→ Task brief
Check every line of the data below for the string "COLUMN", and copy the ones that hold it.

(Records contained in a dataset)
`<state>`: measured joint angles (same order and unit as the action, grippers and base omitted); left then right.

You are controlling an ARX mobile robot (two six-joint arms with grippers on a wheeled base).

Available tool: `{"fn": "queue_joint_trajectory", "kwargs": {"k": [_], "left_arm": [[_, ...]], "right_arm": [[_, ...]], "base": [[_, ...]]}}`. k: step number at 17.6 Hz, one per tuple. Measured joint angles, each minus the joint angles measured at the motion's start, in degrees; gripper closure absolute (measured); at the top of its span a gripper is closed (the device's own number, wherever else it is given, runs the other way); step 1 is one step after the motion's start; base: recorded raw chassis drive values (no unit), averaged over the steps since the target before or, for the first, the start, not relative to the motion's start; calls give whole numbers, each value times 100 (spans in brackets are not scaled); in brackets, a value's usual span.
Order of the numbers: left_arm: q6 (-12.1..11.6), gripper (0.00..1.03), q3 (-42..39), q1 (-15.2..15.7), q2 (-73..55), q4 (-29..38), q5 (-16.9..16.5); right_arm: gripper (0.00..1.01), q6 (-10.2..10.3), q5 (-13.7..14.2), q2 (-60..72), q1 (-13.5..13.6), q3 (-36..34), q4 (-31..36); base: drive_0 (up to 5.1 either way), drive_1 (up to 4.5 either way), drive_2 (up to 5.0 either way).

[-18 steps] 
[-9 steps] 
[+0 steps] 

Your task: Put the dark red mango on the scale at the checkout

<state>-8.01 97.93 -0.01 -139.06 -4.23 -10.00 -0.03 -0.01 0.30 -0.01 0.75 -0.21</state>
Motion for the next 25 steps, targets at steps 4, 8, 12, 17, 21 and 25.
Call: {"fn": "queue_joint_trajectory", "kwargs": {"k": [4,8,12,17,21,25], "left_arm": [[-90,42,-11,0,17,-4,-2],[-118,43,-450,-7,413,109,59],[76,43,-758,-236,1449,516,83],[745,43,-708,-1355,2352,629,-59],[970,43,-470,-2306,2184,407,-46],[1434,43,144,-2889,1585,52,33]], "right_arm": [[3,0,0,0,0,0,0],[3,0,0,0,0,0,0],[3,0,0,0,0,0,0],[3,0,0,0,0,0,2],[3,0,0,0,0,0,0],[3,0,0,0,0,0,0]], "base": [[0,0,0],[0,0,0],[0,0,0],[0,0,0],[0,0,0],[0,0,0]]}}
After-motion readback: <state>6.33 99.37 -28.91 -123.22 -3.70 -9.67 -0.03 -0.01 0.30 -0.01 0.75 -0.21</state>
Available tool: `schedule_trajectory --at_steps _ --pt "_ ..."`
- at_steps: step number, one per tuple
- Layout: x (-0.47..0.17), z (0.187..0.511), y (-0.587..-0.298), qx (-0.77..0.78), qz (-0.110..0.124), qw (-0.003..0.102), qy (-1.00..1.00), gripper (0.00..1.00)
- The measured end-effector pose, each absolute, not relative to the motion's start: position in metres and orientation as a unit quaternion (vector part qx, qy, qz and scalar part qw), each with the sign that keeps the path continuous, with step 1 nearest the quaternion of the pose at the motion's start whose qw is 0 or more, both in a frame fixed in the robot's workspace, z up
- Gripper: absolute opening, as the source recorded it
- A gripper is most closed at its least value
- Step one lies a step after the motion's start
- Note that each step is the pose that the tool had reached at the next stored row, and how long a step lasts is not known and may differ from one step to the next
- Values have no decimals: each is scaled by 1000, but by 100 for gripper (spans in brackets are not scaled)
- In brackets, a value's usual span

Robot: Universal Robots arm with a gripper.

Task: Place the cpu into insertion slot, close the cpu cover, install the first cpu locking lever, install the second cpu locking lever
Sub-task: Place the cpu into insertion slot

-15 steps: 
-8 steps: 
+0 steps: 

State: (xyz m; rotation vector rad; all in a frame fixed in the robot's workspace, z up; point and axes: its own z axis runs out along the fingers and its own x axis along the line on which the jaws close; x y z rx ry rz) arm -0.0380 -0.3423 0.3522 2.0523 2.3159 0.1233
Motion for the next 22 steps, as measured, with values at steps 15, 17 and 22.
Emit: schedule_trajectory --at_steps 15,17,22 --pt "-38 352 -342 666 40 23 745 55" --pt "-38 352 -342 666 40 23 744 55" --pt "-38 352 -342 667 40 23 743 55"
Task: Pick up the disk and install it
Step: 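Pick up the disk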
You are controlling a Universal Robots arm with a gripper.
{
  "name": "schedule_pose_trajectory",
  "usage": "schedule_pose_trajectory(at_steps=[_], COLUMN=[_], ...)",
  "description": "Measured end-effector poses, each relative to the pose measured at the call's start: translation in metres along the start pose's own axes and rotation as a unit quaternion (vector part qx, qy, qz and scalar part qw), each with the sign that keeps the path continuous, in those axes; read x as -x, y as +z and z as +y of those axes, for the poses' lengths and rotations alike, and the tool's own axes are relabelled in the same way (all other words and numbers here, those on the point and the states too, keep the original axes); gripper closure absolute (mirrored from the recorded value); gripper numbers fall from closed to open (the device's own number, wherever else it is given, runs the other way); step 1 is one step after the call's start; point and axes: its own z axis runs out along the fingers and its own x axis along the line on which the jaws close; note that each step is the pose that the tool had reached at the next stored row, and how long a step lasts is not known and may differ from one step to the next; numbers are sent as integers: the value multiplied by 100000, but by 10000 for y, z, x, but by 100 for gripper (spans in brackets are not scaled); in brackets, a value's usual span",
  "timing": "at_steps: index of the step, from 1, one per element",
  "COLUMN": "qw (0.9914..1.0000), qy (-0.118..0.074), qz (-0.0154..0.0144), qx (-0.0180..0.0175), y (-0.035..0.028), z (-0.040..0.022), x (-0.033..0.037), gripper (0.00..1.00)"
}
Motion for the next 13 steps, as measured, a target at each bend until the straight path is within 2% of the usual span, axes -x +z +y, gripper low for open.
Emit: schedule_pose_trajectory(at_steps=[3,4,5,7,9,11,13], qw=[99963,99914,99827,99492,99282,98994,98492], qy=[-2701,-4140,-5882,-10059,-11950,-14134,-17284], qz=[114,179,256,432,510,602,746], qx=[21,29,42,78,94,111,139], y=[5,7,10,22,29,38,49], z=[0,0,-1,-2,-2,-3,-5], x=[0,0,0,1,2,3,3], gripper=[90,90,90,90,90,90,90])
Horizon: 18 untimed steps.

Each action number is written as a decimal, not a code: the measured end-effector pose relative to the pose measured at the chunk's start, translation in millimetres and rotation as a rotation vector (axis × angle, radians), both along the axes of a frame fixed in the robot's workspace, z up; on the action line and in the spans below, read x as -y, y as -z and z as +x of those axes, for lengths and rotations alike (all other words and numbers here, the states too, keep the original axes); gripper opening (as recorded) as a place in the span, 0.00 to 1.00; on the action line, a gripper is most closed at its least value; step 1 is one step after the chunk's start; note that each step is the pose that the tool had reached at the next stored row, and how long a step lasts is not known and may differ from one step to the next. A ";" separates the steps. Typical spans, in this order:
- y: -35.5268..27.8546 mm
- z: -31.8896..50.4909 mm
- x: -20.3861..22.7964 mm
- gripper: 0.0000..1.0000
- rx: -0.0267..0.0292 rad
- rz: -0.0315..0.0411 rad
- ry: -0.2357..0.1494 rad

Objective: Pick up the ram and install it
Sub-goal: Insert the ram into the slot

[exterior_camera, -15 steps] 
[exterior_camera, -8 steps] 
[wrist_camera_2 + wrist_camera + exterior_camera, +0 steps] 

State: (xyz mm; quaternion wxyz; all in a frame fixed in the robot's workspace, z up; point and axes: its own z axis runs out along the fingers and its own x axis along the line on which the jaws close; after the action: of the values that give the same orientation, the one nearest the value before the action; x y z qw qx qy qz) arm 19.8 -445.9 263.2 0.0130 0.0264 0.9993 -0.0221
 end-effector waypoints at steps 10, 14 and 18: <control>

→ Answer section
  "usage": "schedule_pose_trajectory(at_steps=[_], COLUMN=[_], ...)",
  "COLUMN": "qw (0.9914..1.0000), qy (-0.118..0.074), qz (-0.0154..0.0144), qx (-0.0180..0.0175), y (-0.035..0.028), z (-0.040..0.022), x (-0.033..0.037), gripper (0.00..1.00)"

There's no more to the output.